## Instructions to follow
For each line of the listing that contains "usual", make a copy and return it.

## Data provided
########

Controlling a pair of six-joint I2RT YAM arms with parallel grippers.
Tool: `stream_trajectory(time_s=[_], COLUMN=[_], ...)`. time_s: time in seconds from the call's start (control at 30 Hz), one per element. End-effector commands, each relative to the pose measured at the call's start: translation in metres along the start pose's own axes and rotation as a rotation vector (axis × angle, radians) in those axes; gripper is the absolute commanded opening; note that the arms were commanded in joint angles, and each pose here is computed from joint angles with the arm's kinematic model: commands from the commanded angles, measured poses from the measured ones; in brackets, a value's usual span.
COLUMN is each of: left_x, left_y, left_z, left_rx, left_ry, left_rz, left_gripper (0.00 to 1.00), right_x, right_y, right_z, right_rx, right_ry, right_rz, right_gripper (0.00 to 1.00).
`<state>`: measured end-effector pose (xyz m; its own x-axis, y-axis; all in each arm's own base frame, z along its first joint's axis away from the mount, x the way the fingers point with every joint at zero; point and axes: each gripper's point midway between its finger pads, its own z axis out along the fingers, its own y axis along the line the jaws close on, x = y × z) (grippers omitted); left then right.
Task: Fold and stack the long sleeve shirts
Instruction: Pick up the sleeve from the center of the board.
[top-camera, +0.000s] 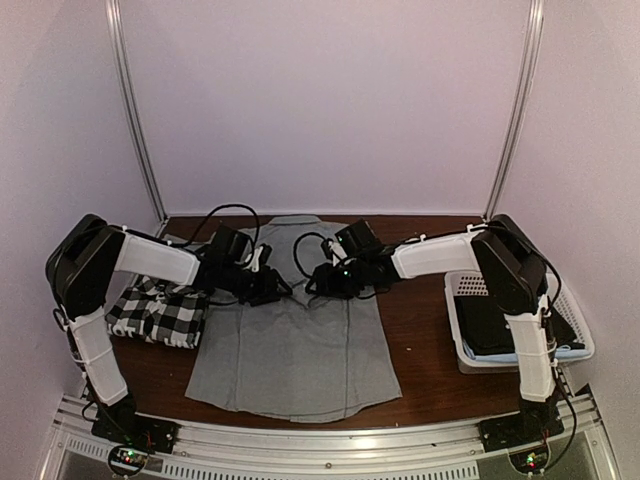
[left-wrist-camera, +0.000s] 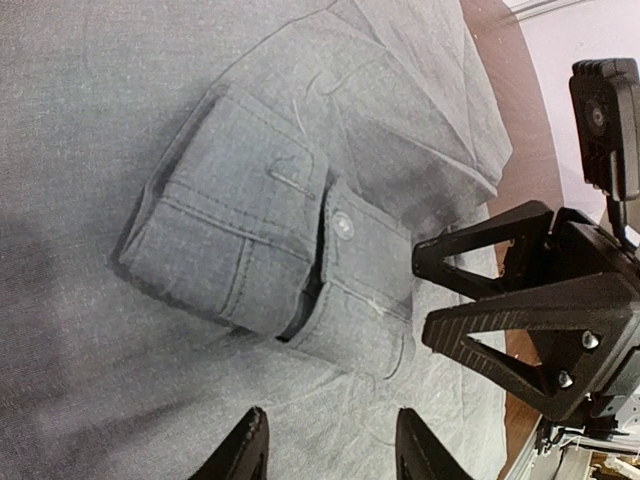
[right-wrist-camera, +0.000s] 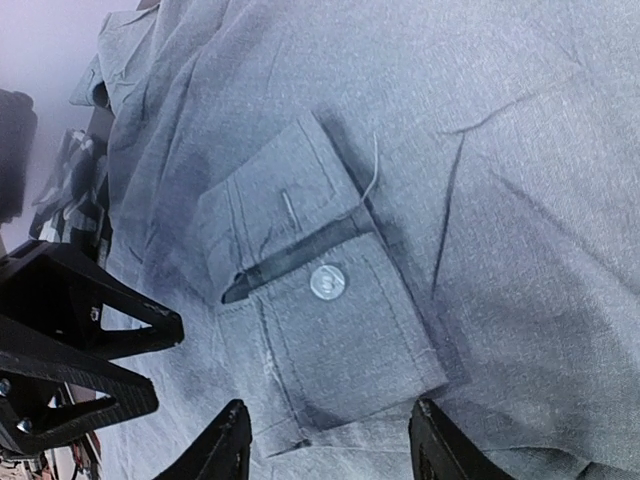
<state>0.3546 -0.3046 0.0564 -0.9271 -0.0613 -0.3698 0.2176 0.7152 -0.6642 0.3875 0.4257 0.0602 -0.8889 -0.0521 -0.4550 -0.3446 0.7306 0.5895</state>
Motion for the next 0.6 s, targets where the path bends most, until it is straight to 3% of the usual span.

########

## Solution for this task
Tool: `stream_trajectory(time_s=[_], COLUMN=[_], ...)`. time_s: time in seconds from the call's start (control at 30 Hz), one per element. End-effector commands, each relative to the pose measured at the call's start: translation in metres along the start pose's own axes and rotation as a rotation vector (axis × angle, radians) in those axes; gripper is the absolute commanded opening; note that the arms were commanded in joint angles, and each pose here is computed from joint angles with the arm's kinematic model: commands from the commanded angles, measured poses from the measured ones; in brackets, a value's usual span.
Motion for the next 0.6 s, targets where the path bends most, until it is straight to 3% of the usual span.

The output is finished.